Synthesis and machine learning modelling of embedded Ag nanoparticles for controlled anti-bacterial devices
MATERIAL AND SURFACE SCIENCE
Lab: CEMES
Duration: NanoX master Internship (8 months part-time in-lab immersion)
5 months full-time internship
6 months full-time internship
Latest starting date: 01/03/2022
Localisation: CEMES-CNRS
29 rue Jeanne Marvig
31055 Toulouse
France
Supervisors:
Magali Benoit magali.benoit@cemes.fr
Caroline Bonafos caroline.bonafos@cemes.fr
This research master's degree project could be followed by a PhD
Work package:
Because of their toxicity and their high propensity for oxidation and sulfidation, Ag nanoparticles (AgNPs) require to be incorporated into a matrix for many applications. For instance, incorporating Ag NPs into polymers used as base materials for many medical devices has made it possible to prevent bacterial growth via silver ions release while protecting people in contact with these nanocomposites from the Ag NPs toxicity. In this project, we intend to develop new “nano-safer by design” systems (AgNPs embedded in silica matrices) in order to provide locally controlled antimicrobial activity over an adjustable period of time (from few days up to a few months) without damaging neighbored parts.
In order to achieve this goal, the properties of such AgNPs-based nanocomposites need to be carefully investigated and adapted in order to achieve the fine tuning of silver release. This can be done, on one side, by acting on the detachment of Ag+ from the AgNPs and, on the other side, on the host matrix (density, porosity, solubility) to allow easier diffusion of the Ag+ and AgNPs through the matrix.
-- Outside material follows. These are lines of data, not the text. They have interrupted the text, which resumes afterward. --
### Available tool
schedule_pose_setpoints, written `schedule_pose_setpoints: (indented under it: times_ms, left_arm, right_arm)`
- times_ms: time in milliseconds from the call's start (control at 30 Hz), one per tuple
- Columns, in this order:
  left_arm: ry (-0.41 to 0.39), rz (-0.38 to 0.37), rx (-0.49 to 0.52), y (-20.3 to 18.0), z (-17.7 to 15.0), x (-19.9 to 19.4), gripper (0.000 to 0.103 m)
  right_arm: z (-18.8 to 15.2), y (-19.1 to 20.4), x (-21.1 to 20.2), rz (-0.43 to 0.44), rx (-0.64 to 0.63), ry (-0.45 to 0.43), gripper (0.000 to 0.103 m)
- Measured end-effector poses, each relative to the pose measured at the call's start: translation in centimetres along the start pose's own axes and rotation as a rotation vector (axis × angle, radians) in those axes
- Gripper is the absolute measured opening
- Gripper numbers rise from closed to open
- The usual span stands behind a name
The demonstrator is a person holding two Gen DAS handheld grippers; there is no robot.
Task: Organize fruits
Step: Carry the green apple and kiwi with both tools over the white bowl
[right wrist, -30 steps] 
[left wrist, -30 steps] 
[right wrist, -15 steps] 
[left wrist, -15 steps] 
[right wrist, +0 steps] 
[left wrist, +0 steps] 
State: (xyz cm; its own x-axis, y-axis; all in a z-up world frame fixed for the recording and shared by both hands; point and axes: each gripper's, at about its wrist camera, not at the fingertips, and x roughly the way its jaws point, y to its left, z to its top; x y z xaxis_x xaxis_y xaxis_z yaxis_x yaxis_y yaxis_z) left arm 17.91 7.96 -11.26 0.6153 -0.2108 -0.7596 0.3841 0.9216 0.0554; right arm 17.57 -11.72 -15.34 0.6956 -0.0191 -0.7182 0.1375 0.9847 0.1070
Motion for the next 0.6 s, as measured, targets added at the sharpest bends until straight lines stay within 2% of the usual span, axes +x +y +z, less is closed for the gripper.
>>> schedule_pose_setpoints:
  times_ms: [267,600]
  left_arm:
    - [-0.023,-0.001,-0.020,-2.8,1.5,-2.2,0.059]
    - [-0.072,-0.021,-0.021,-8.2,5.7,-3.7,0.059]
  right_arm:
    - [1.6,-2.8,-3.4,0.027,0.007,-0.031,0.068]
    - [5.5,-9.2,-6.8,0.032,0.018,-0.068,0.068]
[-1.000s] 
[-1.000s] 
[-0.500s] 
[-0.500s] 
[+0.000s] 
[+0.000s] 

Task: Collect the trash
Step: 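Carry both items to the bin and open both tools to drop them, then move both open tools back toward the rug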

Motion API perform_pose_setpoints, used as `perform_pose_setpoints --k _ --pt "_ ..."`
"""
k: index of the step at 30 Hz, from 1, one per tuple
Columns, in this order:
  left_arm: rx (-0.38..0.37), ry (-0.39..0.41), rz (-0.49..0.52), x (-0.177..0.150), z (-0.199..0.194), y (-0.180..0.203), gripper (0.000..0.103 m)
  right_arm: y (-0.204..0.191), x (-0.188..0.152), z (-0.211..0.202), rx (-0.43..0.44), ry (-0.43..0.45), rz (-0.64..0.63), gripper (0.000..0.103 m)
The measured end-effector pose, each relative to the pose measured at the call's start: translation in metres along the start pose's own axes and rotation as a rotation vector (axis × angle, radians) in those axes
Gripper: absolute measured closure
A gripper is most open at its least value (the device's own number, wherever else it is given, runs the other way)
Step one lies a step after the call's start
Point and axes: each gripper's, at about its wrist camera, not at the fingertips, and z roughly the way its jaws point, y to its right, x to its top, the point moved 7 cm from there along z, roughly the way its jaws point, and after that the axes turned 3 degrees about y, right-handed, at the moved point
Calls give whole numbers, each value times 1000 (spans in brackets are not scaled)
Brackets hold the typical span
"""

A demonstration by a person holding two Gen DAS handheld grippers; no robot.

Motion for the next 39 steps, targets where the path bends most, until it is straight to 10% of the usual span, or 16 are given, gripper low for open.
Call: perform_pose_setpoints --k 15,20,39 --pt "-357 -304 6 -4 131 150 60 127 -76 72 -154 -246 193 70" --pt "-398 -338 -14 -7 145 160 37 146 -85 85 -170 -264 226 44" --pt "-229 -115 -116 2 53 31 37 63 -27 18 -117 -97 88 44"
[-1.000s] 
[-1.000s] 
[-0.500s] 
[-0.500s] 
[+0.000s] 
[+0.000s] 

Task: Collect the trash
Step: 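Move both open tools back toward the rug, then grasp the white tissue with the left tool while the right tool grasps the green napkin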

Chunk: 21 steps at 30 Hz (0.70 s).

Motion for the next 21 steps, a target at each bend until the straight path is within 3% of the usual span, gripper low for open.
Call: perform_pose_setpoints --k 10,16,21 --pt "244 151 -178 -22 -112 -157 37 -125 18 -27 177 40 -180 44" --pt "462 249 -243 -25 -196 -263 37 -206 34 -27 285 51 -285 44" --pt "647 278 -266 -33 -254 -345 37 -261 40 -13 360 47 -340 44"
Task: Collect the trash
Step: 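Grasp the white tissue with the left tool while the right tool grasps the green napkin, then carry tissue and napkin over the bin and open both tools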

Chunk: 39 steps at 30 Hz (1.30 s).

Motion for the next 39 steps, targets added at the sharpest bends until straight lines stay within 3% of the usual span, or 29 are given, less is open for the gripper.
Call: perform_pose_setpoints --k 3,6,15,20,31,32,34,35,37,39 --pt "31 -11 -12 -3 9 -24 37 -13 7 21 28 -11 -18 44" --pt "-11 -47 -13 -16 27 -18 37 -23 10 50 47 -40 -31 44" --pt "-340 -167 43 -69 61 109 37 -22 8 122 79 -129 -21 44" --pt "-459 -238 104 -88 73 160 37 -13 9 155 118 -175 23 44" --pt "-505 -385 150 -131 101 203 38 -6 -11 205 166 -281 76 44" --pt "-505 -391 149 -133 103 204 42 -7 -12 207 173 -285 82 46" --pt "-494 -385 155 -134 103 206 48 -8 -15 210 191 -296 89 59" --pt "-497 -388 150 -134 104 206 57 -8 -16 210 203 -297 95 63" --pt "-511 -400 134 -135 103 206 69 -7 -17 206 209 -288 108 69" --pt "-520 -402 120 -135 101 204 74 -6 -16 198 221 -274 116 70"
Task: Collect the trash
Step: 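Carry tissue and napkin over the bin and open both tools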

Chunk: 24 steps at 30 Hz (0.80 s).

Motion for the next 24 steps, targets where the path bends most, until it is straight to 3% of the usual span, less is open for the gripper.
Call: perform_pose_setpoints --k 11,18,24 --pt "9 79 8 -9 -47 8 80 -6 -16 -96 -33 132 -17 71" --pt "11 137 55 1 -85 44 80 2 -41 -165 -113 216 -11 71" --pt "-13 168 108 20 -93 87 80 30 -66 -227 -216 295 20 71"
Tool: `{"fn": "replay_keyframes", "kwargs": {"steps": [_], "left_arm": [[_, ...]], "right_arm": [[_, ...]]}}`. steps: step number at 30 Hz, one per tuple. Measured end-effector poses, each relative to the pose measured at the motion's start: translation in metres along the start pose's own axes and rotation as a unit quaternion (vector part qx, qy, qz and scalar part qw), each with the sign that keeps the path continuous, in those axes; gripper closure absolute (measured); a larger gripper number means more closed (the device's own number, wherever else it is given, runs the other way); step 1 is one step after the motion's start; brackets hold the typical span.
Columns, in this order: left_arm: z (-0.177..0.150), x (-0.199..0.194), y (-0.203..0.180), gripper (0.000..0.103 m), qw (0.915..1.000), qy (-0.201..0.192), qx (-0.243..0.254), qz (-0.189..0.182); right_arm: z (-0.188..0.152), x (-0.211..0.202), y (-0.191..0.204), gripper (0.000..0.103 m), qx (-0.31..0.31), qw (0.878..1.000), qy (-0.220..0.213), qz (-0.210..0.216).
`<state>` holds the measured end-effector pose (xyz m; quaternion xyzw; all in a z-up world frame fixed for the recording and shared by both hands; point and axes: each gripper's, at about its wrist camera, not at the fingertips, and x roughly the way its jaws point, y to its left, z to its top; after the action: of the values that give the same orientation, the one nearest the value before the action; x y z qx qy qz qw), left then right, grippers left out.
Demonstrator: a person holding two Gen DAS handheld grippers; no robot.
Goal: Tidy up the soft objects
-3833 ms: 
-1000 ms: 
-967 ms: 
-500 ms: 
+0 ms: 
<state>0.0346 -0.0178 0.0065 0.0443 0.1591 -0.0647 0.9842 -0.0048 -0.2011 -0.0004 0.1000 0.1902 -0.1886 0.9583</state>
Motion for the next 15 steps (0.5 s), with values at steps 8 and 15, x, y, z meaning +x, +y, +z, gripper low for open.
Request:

During this internship, the student will be involved in two different aspects of this project:
(1) the synthesis of AgNPs-based devices by ion implantation and their characterization using High Resolution Transmission Electron Microscopy (HR-TEM)
(2) the simulation of the Ag+ pathways in SiO2 by means of Molecular Dynamics using a “machine learning” based interaction potential
References:
1) A. Pugliara, K. Makasheva, …, and C. Bonafos, Sci. Total Environ. 565, 863 (2016).
2) H. Balout, N. Tarrat, J. Puibasset, S. Ispas, C. Bonafos, and M. Benoit, ACS Appl. Nano Mater. 2, 5179 (2019).
3) M. Benoit, J. Puibasset, C. Bonafos, and N. Tarrat, submitted (2021).
Areas of expertise:
solid state phyics, material sciences, nanoparticles, transmission electron microscopy, numerical simulations, machine learning
Required skills for the internship:
The candidate should have a solid background in solid state physics and material sciences. Some computational skills are also welcome.